Workflow-Steuerung der Geschäftsprozesse

Im sechsten Schritt wird die übergeordnete Workflow Steuerung der neuen Geschäftsprozesse implementiert. Diese Steuerung bewirkt die Zuteilung der Geschäftsressourcen und die Aufrufe der Funktionen in den Geschäftsobjekte. Die Workflow-Parameter bestimmen welche Funktionen in welcher Reihenfolge aufgerufen werden. Mit dem geeigneten EAI-Rahmen ist es relativ einfach die Geschäftsprozesse zu realisieren und zu verändern. Die Steuerungsprozesse können in Standardsprachen wie Java oder C# oder in speziellen Skriptsprachen verfasst werden.

Bindung der Geschäftsprozesse mit den Geschäftsobjekte

Im siebten Schritt werden die EAI Schnittstellen, ob XML oder IDL oder sonstige, mit den übergeordneten Geschäftsprozeß-Steuerungskomponente sowie mit den untergeordneten Geschäftsobjekt-Komponente, bzw mit den Legacy Programmen, gelinkt damit diese miteinander Aufträge und Daten austauschen können.
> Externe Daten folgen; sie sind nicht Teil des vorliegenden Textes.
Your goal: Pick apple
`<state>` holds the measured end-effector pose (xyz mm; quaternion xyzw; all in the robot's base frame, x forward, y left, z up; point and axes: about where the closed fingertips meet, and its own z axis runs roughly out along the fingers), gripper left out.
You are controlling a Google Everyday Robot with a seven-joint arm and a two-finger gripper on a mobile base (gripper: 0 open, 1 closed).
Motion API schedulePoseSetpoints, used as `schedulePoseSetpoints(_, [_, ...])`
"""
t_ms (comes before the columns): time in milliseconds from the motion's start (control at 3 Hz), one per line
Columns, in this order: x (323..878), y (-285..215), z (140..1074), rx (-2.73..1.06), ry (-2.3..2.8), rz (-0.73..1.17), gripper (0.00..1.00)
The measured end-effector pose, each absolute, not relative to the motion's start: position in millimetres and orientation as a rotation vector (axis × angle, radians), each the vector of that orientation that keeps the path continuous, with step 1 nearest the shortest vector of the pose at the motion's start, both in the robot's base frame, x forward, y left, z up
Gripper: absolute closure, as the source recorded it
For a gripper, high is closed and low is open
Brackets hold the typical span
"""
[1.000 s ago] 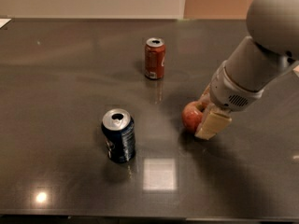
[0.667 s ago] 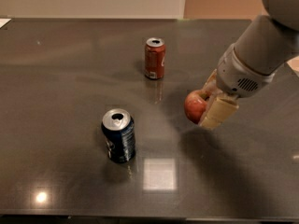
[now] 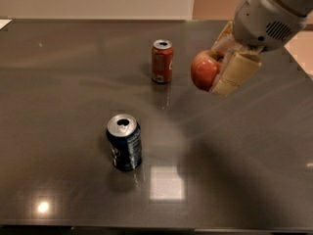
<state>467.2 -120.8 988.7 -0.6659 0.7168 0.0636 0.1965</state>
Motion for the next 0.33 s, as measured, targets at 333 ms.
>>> schedulePoseSetpoints(333, [469.2,-119.0,990.9,-1.861,1.999,0.173,1.0])
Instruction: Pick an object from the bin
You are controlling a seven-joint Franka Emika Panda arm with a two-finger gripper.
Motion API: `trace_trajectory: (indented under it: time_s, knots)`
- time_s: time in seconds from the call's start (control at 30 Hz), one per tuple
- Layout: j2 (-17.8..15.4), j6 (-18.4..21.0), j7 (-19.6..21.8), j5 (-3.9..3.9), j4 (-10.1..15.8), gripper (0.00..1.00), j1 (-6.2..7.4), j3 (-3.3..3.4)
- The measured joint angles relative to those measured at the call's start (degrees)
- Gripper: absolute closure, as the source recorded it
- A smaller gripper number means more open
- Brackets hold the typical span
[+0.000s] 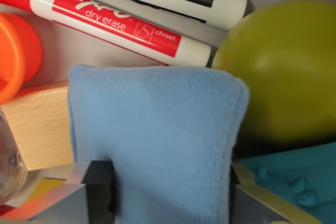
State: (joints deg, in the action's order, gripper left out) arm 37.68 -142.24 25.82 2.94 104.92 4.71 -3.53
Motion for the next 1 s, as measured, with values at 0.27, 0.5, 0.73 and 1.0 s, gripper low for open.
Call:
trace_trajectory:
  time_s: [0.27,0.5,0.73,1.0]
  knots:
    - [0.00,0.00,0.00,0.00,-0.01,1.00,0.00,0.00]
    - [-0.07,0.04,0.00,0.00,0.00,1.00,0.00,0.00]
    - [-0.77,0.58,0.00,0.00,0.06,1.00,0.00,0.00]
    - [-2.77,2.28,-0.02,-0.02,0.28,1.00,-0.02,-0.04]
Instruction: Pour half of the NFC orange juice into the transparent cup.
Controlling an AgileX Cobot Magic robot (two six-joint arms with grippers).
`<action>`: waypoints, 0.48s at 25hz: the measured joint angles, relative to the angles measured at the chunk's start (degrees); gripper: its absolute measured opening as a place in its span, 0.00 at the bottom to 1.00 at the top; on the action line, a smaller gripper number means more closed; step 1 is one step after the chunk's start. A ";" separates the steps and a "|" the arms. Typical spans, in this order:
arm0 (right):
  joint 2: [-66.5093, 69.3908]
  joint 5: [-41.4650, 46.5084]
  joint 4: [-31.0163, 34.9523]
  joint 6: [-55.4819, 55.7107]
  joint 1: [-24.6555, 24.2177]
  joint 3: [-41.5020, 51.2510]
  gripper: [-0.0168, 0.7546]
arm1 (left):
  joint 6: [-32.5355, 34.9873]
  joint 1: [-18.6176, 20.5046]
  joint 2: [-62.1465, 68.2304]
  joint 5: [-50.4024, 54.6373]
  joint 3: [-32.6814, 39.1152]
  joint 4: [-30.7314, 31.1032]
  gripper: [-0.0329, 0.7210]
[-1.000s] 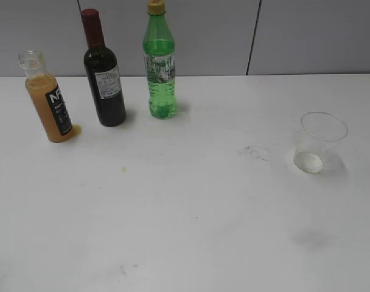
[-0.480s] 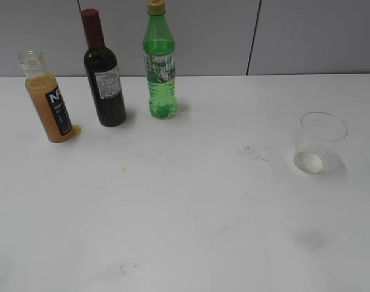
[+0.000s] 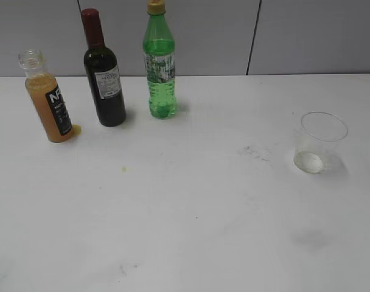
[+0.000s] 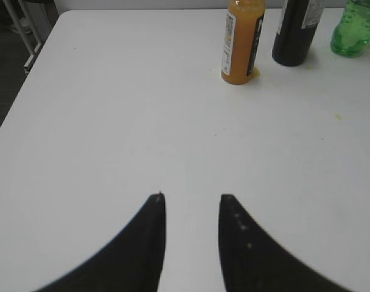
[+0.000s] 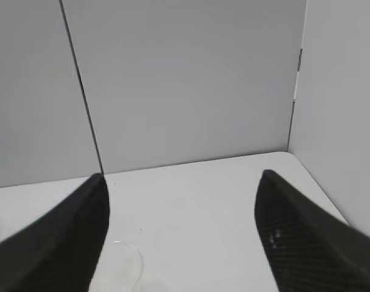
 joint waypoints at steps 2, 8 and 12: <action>2.83 -4.40 -2.41 0.33 0.00 2.23 0.76 | 0.00 0.00 0.00 0.00 0.00 0.00 0.36; 11.23 -20.78 -21.67 13.36 0.00 9.38 0.76 | 0.00 0.00 0.00 0.00 0.00 0.00 0.36; 17.13 -27.34 -26.92 18.01 0.00 11.65 0.79 | 0.00 0.00 0.00 0.00 0.00 0.00 0.36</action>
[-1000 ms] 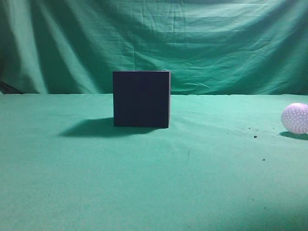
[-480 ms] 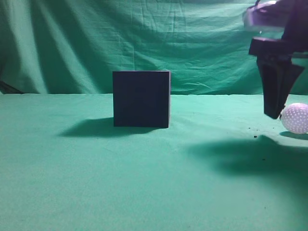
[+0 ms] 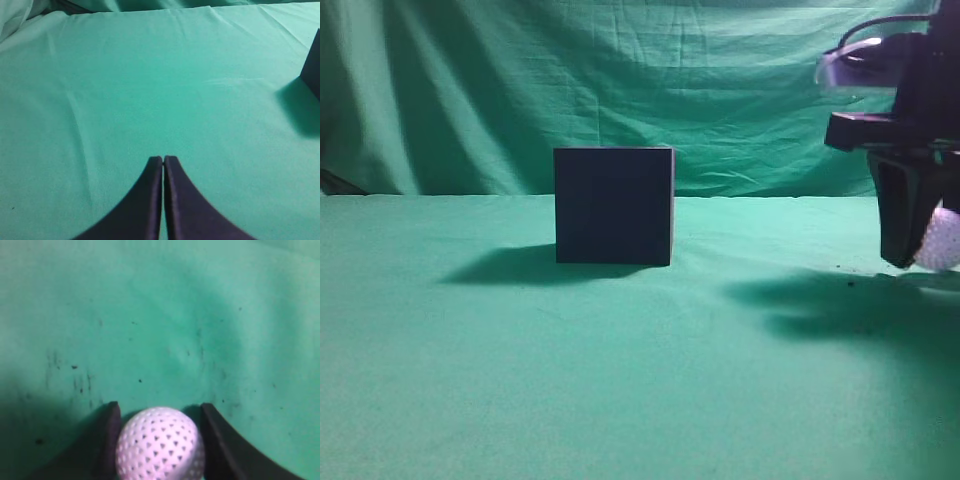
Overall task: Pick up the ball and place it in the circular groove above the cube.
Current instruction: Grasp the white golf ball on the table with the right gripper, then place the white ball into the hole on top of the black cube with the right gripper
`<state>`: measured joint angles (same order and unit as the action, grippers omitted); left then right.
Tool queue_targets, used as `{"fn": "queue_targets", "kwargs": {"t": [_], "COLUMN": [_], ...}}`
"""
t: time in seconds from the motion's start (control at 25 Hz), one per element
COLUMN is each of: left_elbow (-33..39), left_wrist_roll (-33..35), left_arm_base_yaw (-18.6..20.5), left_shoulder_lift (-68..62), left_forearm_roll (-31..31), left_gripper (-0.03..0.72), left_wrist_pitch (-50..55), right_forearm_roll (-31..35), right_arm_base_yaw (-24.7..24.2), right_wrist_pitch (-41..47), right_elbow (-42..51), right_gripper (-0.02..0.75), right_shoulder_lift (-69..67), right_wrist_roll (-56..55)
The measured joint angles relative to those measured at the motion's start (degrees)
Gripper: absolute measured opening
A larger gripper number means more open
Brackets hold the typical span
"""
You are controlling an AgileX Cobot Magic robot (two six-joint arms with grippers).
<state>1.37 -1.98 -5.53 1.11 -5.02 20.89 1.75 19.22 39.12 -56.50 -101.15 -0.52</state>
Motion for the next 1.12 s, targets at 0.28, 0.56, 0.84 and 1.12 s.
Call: {"fn": "queue_targets", "kwargs": {"t": [0.28,0.56,0.84,1.12], "left_elbow": [0.0,0.0,0.0,0.0], "left_wrist_roll": [0.0,0.0,0.0,0.0], "left_arm_base_yaw": [0.0,0.0,0.0,0.0], "left_shoulder_lift": [0.0,0.0,0.0,0.0], "left_forearm_roll": [0.0,0.0,0.0,0.0], "left_gripper": [0.0,0.0,0.0,0.0], "left_wrist_pitch": [0.0,0.0,0.0,0.0], "right_forearm_roll": [0.4,0.8,1.5,1.5], "right_arm_base_yaw": [0.8,11.1,18.4,18.8], "right_wrist_pitch": [9.9,11.9,11.7,12.5], "right_elbow": [-11.8,-26.9,-35.9,-40.1], "right_gripper": [0.315,0.315,0.315,0.315], "right_shoulder_lift": [0.0,0.0,-7.5,-14.0], "right_wrist_roll": [0.0,0.0,0.2,0.2]}}
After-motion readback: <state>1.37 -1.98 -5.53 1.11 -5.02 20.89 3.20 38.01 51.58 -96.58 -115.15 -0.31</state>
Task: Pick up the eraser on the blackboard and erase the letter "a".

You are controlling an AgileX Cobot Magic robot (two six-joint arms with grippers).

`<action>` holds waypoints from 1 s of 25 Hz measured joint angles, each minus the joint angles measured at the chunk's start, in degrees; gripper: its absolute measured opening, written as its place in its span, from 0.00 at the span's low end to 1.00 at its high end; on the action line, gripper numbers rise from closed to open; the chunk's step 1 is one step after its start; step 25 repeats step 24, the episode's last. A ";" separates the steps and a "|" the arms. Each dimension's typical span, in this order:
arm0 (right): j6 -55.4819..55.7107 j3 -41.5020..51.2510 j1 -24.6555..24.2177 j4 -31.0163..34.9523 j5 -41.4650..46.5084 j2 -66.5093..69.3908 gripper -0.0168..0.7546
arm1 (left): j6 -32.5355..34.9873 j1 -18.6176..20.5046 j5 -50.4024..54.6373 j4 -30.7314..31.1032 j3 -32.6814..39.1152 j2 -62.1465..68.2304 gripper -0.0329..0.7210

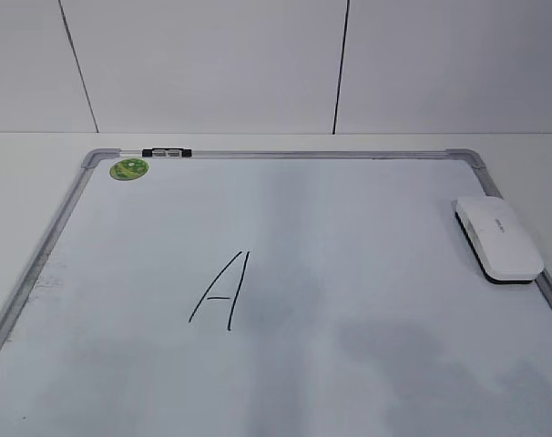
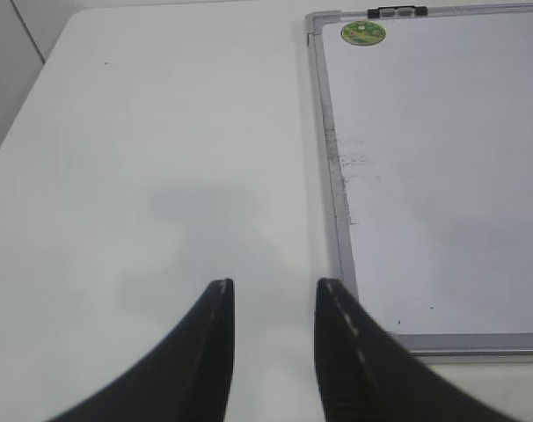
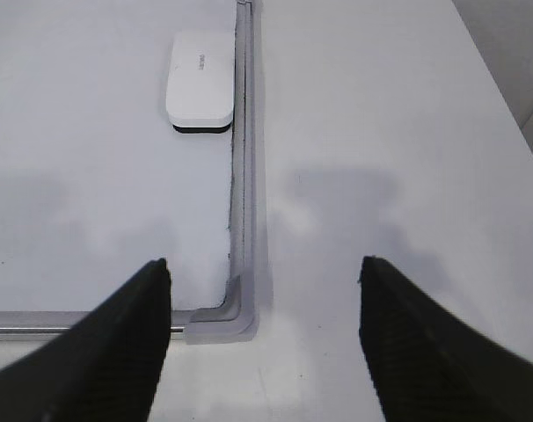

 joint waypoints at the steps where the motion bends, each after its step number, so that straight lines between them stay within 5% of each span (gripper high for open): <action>1: 0.00 0.00 0.00 0.00 0.00 0.00 0.72 | 0.00 0.14 0.00 0.00 0.00 0.00 0.36; 25: 0.00 0.00 0.00 0.00 0.00 0.00 0.72 | 0.00 0.14 0.00 -0.36 0.00 0.00 0.35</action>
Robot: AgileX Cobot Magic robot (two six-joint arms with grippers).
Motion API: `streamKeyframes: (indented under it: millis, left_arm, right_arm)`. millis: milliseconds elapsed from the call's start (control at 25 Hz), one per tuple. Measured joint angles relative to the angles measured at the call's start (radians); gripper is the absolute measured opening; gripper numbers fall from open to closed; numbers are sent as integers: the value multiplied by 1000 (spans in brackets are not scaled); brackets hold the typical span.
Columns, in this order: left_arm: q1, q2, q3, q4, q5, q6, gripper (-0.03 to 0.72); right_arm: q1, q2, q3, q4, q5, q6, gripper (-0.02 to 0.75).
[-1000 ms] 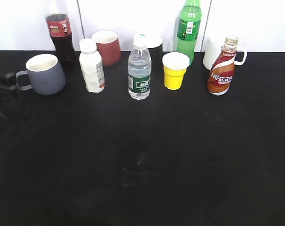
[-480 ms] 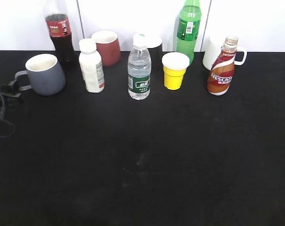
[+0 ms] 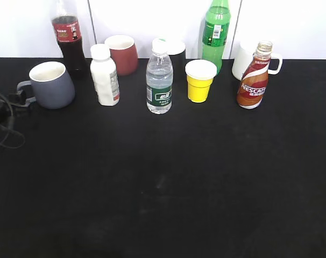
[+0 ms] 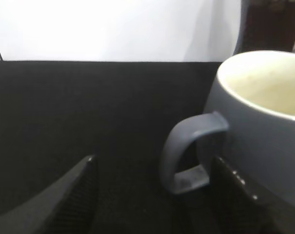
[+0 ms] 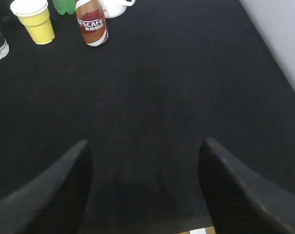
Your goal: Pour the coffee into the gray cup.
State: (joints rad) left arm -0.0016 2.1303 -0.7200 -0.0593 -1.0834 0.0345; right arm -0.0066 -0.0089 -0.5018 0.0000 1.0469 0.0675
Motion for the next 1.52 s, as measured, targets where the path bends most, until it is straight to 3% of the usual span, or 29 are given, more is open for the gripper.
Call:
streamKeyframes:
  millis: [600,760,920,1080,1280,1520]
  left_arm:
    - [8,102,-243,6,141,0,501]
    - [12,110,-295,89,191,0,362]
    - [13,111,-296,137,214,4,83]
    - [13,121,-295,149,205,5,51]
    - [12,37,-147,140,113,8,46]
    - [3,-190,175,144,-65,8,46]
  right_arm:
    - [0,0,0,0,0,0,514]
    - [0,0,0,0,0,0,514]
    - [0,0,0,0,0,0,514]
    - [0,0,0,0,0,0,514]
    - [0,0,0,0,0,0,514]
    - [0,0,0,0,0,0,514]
Dieser Link Vorgang dürfte wohl weitgehend automatisiert sein. Es ist durchaus möglich aus den alten Programmen mittels Tools XML oder IDL Schnittstellen automatisch zu generieren.

Test der Systemintegration

Der letzte und wohl aufwendigste Schritt ist der Integrationstest. Nicht nur müssen alle Schnittstellen gezielt in allen Variationen getestet werden. Es gilt alle Geschäftsprozesse mit allen Anwendungsfällen und allen Ausprägungen jener Anwendungsfälle zu bestätigen. Für jede Schnittstelle und für jeden Anwendungsfall werden etliche Testfälle spezifiziert, generiert, durchgeführt und validiert. Bei komplexen EAI Umgebungen wird es ohne entsprechende Testautomation nicht gehen. Hier stoßt das konventionelle Testen auf seine Grenzen. Anderseits sind EAI Systeme so komplex und so vielfältig, daß nur ein ausführlicher Test genügend Vertrauen schafft um sie produktiv einzusetzen. Der Test sollte mindestens die Hälfte der Gesamtintegrationskosten betragen.

Schlußfolgerung - ein Königsweg gibt es nicht, auch nicht zur EAI

Leider gibt es in der IT keine Königswege. Jeder Weg in eine neue Technologie, auch in die EAI, ist langwierig, teuer und risikoreich. Wer vom Anfang an auf Interoperabilität, Kompatibilität und Einheitlichkeit geachtet hat, wird es leichter haben. Wer seinen IT-Garten verwildern lies, wird es schwieriger haben. Auf jeden Fall darf der Aufwand für EAI nicht unterschätzt werden. Wer die Schwierigkeiten der EAI unterschätzt und leichtgläubig vorgeht wird bestraft. Wer aber systematisch vorgeht und jeden Schritt genau überlegt, kann die Risiken und Kosten vermindern und seinen Schmerz um einiges lindern. EAI ist definitiv kein Spielfeld für überflieger und Dünnbrettbohrer. Der Weg zu EAI ist zwar steil und ausgesetzt, dennoch für Anwender mit Ausdauer und der nötigen Ausrüstung durchaus begehbar.